The problem: Copy each line of the records that holds the string "robot".
#####
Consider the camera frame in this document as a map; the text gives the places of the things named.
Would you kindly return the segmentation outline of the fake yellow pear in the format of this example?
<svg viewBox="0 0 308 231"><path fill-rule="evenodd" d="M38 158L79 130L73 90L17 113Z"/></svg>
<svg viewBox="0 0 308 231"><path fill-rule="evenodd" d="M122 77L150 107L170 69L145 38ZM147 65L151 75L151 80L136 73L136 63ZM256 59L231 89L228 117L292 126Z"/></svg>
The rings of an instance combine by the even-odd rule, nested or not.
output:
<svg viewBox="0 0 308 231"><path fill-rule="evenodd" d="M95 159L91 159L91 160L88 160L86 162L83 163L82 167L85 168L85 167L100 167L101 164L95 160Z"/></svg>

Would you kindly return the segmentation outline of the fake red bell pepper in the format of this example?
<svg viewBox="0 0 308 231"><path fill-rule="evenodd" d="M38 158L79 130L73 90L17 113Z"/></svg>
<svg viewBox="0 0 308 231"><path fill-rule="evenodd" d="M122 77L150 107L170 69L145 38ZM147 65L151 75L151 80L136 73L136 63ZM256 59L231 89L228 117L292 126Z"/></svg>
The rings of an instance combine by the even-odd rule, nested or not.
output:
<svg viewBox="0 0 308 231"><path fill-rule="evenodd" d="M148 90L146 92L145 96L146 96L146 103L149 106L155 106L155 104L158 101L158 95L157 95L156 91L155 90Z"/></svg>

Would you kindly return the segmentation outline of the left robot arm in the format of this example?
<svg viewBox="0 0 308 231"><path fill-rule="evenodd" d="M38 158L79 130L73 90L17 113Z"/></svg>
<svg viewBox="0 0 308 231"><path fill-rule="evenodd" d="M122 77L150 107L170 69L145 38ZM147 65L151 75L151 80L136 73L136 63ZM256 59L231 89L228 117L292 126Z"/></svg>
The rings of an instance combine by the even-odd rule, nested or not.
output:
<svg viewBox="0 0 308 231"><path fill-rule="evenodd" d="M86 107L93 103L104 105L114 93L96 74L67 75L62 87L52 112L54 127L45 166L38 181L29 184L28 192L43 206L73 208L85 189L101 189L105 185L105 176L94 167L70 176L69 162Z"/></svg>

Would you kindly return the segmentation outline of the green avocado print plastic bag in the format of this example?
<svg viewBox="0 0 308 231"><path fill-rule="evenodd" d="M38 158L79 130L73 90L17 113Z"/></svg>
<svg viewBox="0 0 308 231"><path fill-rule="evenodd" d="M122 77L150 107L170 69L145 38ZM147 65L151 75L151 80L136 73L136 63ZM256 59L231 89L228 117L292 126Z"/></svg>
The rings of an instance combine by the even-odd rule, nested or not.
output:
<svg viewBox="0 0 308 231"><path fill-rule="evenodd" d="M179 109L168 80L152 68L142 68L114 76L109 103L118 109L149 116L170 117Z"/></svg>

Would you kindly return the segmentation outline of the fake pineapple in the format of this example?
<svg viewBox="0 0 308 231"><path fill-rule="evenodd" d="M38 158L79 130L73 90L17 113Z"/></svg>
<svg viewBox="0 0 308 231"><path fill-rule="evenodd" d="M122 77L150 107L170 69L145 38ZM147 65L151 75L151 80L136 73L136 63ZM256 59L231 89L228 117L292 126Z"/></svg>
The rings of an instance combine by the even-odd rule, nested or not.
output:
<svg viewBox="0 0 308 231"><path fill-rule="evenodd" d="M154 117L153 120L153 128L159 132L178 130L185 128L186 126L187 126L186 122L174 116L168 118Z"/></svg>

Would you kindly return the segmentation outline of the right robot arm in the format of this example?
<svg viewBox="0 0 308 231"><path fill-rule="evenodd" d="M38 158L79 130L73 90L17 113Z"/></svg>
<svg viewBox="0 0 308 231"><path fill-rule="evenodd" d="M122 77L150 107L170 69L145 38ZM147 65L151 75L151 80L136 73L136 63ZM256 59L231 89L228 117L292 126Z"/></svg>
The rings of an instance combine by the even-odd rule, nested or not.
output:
#####
Reply:
Would you kindly return the segmentation outline of the left robot arm in the format of this example?
Would you kindly return the segmentation outline of the right robot arm in the format of this example?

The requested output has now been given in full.